**Work to complete:**
Every line below that has the string "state" needs to be copied.

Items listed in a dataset
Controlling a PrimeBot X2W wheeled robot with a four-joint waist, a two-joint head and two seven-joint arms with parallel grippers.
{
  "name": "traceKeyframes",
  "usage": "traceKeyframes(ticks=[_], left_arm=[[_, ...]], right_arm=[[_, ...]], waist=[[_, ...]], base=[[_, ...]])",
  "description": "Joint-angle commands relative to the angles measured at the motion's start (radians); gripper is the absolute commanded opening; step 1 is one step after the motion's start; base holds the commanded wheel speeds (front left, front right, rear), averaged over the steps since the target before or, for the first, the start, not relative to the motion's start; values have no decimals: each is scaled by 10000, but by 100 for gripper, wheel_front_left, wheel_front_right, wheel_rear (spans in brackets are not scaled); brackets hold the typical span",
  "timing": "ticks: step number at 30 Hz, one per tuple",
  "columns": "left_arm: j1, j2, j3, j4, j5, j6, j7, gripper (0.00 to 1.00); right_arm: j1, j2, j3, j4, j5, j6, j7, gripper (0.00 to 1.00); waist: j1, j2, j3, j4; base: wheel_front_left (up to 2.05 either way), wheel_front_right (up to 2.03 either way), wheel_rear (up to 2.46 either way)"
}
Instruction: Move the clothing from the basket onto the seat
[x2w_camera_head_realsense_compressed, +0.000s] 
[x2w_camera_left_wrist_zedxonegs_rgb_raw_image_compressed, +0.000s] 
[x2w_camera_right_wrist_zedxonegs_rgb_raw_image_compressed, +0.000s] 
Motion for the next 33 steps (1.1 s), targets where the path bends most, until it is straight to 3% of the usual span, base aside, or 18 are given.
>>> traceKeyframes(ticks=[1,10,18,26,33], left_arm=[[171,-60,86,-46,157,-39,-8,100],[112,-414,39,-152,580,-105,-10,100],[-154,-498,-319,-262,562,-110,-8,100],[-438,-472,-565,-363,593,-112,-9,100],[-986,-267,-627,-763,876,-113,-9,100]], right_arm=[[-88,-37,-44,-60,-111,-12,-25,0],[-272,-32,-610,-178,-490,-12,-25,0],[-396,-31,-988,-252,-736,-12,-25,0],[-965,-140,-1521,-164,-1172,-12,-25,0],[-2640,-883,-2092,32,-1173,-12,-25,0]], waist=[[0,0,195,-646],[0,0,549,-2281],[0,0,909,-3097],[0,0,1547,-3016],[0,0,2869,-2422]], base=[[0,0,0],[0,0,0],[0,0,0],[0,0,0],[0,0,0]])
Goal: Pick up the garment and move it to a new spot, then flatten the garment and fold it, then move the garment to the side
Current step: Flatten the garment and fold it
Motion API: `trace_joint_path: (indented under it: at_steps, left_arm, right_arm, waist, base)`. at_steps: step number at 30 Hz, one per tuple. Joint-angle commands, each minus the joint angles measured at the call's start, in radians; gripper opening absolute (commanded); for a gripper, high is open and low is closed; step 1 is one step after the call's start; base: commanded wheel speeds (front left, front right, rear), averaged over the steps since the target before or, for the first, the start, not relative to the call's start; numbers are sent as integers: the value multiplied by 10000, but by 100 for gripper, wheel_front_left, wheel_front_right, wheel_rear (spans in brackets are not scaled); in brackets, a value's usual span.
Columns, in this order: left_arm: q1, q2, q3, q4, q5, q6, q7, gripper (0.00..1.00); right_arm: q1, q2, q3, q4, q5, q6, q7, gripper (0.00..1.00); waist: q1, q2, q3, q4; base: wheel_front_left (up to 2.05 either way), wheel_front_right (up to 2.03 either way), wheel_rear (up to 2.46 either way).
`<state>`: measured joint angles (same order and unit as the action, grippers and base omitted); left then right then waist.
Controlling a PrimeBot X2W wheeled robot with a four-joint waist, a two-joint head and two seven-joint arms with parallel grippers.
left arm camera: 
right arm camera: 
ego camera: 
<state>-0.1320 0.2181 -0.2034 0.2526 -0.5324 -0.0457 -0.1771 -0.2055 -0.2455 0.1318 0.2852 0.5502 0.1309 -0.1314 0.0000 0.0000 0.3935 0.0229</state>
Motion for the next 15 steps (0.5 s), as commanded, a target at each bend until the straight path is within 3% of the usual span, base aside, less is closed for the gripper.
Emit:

**Reply to the task:**
`<state>`: measured joint angles (same order and unit as the action, grippers and base omitted); left then right then waist.
<state>-0.1320 0.2181 -0.2034 0.2526 -0.5324 -0.0457 -0.1771 -0.2055 -0.2455 0.1318 0.2852 0.5502 0.1309 -0.1314 0.0000 0.0000 0.3935 0.0229</state>

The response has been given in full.